PROBLEM TO SOLVE. Scan the entries below for the word "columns" and copy every line where it turns up.

TASK MATERIAL.
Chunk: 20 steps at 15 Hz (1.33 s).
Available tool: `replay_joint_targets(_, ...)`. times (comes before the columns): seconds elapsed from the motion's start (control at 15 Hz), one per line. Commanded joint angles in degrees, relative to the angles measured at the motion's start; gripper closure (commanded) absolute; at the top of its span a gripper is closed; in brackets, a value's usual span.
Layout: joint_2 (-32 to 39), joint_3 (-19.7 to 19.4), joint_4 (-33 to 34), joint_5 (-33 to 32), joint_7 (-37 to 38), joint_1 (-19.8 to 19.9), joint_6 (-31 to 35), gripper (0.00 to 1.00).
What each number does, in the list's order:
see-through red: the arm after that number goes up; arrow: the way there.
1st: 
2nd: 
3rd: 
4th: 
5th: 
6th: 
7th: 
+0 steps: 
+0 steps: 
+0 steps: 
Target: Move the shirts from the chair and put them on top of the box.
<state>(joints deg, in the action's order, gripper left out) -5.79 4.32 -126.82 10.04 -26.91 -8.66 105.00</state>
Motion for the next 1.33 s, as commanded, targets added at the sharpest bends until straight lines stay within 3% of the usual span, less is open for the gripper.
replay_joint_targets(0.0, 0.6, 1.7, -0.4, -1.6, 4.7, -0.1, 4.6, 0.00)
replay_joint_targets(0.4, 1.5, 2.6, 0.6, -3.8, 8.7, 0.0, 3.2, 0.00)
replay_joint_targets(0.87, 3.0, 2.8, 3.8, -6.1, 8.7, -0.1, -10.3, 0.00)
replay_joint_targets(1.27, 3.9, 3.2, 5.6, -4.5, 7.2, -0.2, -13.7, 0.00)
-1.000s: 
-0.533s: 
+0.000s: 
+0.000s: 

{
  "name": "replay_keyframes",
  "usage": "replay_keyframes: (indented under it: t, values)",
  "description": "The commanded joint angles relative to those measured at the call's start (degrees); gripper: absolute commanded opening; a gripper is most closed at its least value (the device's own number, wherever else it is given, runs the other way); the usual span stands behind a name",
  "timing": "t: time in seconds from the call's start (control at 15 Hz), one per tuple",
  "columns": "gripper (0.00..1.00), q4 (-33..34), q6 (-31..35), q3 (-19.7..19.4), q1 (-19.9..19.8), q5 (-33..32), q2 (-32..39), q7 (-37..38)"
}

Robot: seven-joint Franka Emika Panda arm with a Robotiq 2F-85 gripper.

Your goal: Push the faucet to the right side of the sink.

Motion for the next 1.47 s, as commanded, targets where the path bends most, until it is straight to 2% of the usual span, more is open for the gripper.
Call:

RESPONSE BOX.
Available tool: `replay_joint_targets(_, ...)`. times (comes before the columns): seconds elapsed from the motion's start (control at 15 Hz), one per line. Commanded joint angles in degrees, relative to the angles measured at the motion's start; gripper closure (commanded) absolute; at the top of its span a gripper is closed; in brackets, a value's usual span.
  "columns": "gripper (0.00..1.00), q4 (-33..34), q6 (-31..35), q3 (-19.7..19.4), q1 (-19.9..19.8), q5 (-33..32), q2 (-32..39), q7 (-37..38)"

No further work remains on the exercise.